I'm a newly graduated cad technician and I'm trying to design a house for a family member.

<edit>
I'm asking for the distance between two load baring walls, not the length of a wall. (I never said length in my question...)
They are supporting a second floor & a roof.

and to answer greg24k & anyone else who thinks they know every condition about the person asking a question: I plan too continue as an architectural engineer, unfortunately I just got my associates as a cad tech. 3 weeks ago. But there is no harm in trying to find the info on my own, before classes start right? In fact, I think professors prefer students who have an active interest in their future profession outside of class as well as during. Plus, I plan on having these plans revised by an Architect I know. But I want as free from error as I can make it so his redlining will be minimal. So yeah, please address the question thank you.


----------



## Jason Whipple

I like to keep mine no longer than the length of the house.:blink:


----------



## greg24k

kgcaddesign said:


> I'm a newly graduated cad technician and I'm trying to design a house for a family member.


Hire an Architect or take a few more courses if you have to ask that question...


----------



## NINZAN STUDIO

kgcaddesign said:


> I'm a newly graduated cad technician and I'm trying to design a house for a family member.


Maybe be a bit more specific. Is it exterior wall, interior wall, is it supporting roof only or floor plus roof?


----------



## The Coastal Craftsman

kgcaddesign said:


> I'm a newly graduated cad technician and I'm trying to design a house for a family member.


Your gonna need much more info that this.


----------



## duburban

do you feel qualified?


----------



## Jason Whipple

Is there honestly a maximum distance that a load bearing wall can be? If I had a 24' long house or a 240' long house and needed a load bearing wall the full distance why would it matter?

I don't build houses or design them but I'm just curious why their would be a limitation on a wall. Openings and span loads I get, but a wall length?


----------



## NINZAN STUDIO

Jason Whipple said:


> Is there honestly a maximum distance that a load bearing wall can be?
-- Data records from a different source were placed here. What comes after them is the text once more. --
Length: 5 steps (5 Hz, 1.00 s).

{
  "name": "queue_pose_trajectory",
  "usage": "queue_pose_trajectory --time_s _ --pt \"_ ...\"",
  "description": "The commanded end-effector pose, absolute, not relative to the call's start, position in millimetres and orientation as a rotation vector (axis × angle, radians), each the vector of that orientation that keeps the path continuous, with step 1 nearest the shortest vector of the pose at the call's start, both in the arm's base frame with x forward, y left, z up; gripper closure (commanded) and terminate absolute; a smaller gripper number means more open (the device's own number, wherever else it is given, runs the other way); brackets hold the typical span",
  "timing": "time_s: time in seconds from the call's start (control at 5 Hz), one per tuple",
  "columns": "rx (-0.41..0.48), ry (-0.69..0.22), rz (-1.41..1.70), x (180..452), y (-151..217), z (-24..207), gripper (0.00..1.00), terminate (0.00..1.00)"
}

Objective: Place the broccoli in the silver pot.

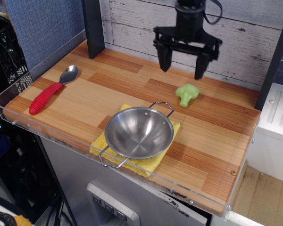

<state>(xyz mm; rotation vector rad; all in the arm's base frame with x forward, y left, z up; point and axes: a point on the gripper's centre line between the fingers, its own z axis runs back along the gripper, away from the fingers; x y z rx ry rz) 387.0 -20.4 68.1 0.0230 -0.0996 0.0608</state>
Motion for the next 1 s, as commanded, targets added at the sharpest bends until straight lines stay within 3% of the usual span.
queue_pose_trajectory --time_s 0.0,0.8 --pt "0.065 -0.117 -0.004 381 -21 60 0.00 0.00" --pt "0.049 -0.054 -0.053 392 -40 17 0.00 0.00"
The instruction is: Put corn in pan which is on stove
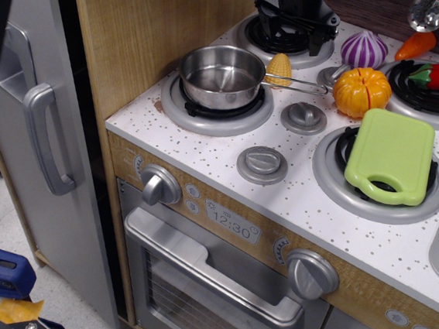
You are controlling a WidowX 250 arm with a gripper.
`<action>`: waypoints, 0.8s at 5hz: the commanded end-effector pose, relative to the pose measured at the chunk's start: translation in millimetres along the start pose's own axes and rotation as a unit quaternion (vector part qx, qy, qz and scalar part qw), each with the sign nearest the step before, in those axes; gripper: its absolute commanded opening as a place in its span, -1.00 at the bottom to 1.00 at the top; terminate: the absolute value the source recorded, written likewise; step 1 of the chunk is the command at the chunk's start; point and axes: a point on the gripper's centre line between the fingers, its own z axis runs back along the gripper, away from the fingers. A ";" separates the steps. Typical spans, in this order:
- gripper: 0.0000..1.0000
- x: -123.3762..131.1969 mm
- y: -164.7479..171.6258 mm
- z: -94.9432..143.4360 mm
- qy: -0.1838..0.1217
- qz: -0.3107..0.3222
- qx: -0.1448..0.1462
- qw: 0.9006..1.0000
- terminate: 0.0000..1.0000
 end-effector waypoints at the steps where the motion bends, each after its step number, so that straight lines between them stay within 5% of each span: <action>1: 1.00 0.0 0.0 0.0 0.000 0.000 0.000 1.000 -1.00; 4: 1.00 -2.8 6.2 -27.2 -0.006 0.001 -0.035 0.999 -1.00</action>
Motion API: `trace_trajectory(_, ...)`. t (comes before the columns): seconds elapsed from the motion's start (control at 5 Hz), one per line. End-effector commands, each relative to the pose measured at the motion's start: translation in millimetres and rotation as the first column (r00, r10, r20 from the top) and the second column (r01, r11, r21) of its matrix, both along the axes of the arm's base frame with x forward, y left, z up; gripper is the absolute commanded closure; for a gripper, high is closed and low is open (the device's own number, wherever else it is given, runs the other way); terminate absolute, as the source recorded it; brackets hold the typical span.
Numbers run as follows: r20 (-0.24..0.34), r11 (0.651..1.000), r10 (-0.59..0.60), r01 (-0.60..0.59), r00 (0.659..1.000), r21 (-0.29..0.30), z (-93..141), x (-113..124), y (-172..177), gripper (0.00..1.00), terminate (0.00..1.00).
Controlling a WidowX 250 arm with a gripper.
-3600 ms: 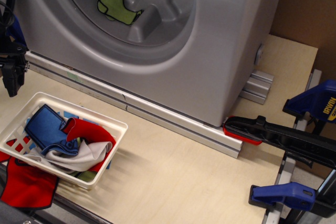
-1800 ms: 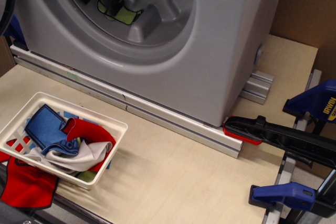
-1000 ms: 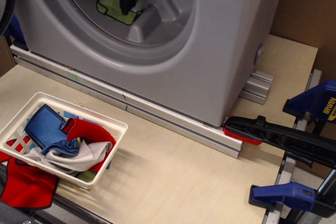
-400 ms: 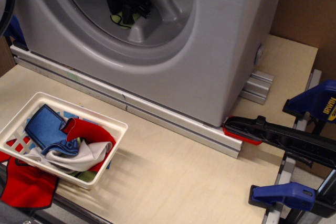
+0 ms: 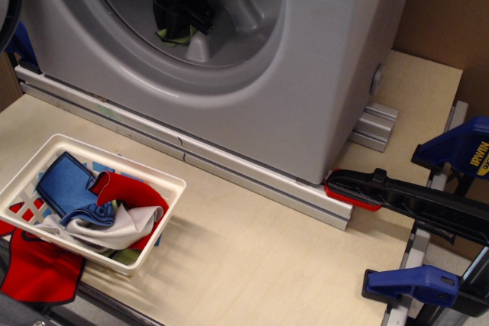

If I had a 24' long house or a 240' long house and needed a load bearing wall the full distance why would it matter?
> 
> I don't build houses or design them but I'm just curious why their would be a limitation on a wall. Openings and span loads I get, but a wall length?


Exactly. There really is no limit on length. We need more information from the OP on why he is asking this question. Seems very rudimentary as far as residential structural design is concerned. I've worked for architecture firms and design-build companies for many years designing homes with various kinds of structure (concrete, CMU, wood, steel). If you need a wall to bear continuous load, you simply design it with footings etc the length required.

The question seems very basic to me but let's see what the OP says.


----------



## Willie T

17,393 feet.


----------



## TimelessQuality

Willie T said:


> 17,393 feet.


I use 17,000, just for a little safety factor:whistling


----------



## Jason Whipple

Willie T said:


> 17,393 feet.


And just incase the OP is from Canada, that would be 5301.386 meters.:thumbsup:


----------



## NINZAN STUDIO

kgcaddesign said:


> I'm a newly graduated cad technician and I'm trying to design a house for a family member.
> 
> <edit>
> I'm asking for the distance between two load baring walls, not the length of a wall. (I never said length in my question...)
> They are supporting a second floor & a roof.
> 
> and to answer greg24k & anyone else who thinks they know every condition about the person asking a question: I plan too continue as an architectural engineer, unfortunately I just got my associates as a cad tech. 3 weeks ago. But there is no harm in trying to find the info on my own, before classes start right? In fact, I think professors prefer students who have an active interest in their future profession outside of class as well as during. Plus, I plan on having these plans revised by an Architect I know. But I want as free from error as I can make it so his redlining will be minimal. So yeah, please address the question thank you.


What is the floor system? Wood joists, prefab trusses, I-Joists? You can look up manufacturer's span charts for certain floor systems. That's a good place to start.

In FL, I use 75 psf (pounds per sq foot) total design load (live as dead load) for floors, 55 psf for roofs. That lets me quickly size up areas and I can see how much load sits on a wall or column etc. using the concept of tributary areas of load, I can break down design loads from the roof down in order to size my foundation / footings.


----------



## donerightwyo

Kg, pretty much any thing is doable with the proper materials and engineering. Look at these indoor football arena's how far is that between load bearing walls.:blink: It all has to do with materials used, height and width constraints and the load calcs. I doubt there are very few on here that do their own calcs. It is left up to the structural engineer, our floor and truss guy does all of ours. I give it my best guess when designing something and then he tells me right or wrong.:thumbsup:


----------



## Tinstaafl

Sorry, but this forum is not intended to provide schooling for people unfamiliar with the building trades. Thread closed.


----------